● PROVIDED DATA:
┄┄┄┄┄┄┄┄┄┄
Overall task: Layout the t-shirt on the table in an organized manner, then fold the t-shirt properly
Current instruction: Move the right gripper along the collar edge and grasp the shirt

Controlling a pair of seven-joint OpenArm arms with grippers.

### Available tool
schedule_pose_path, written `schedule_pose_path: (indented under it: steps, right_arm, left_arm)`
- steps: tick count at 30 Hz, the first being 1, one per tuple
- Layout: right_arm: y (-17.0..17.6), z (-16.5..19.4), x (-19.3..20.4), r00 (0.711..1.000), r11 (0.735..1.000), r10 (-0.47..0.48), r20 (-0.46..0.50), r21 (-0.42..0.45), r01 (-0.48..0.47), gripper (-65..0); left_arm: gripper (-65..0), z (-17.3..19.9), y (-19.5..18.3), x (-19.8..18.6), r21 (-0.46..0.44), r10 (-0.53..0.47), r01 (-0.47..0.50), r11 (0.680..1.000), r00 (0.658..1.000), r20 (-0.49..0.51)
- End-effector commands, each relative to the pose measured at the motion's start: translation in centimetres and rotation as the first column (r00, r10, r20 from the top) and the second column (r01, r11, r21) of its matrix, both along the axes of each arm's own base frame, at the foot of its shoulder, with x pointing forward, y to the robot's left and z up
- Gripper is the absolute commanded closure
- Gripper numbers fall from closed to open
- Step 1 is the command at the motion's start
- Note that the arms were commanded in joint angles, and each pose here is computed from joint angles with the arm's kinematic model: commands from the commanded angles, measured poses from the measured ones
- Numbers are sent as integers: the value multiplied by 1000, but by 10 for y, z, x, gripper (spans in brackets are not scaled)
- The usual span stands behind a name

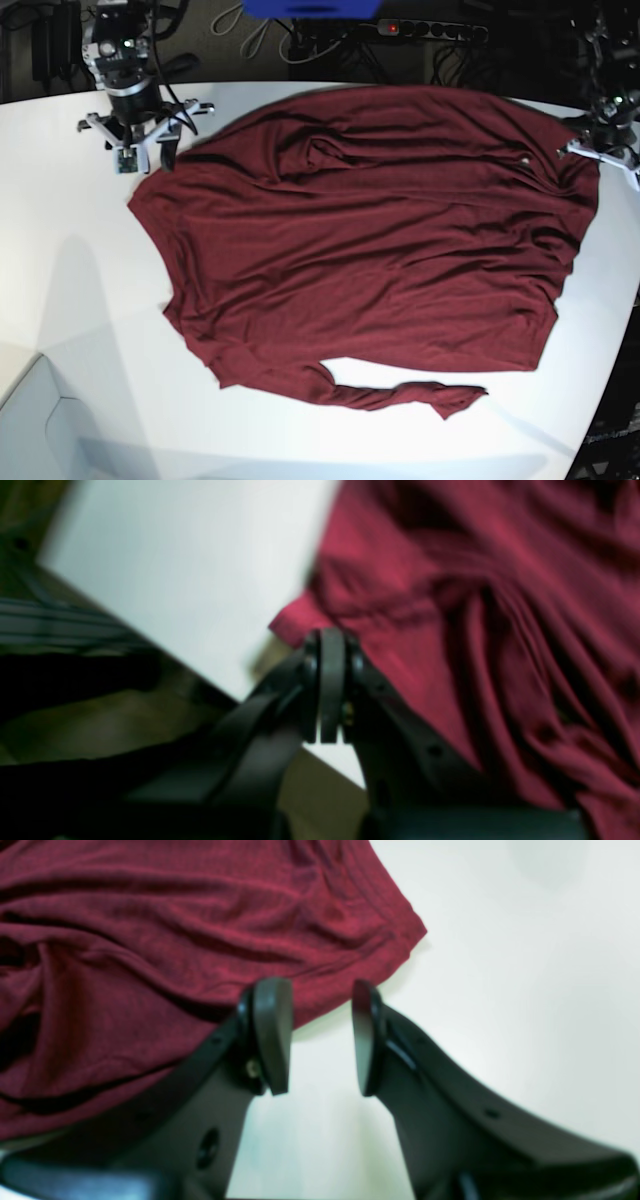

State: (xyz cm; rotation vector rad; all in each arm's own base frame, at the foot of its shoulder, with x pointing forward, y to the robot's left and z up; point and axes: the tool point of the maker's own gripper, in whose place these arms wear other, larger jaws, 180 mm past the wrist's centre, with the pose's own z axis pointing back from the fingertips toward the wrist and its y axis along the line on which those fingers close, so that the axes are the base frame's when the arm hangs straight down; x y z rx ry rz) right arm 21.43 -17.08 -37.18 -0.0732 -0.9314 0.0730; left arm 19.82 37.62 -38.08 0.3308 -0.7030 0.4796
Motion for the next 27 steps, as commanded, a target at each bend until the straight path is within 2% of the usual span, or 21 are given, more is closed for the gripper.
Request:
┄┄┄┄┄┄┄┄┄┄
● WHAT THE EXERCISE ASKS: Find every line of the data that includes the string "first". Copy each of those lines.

● TASK SOLUTION:
- steps: tick count at 30 Hz, the first being 1, one per tuple
- End-effector commands, each relative to the pose measured at the motion's start: translation in centimetres and rotation as the first column (r00, r10, r20 from the top) and the second column (r01, r11, r21) of its matrix, both along the axes of each arm's own base frame, at the foot of its shoulder, with x pointing forward, y to the robot's left and z up

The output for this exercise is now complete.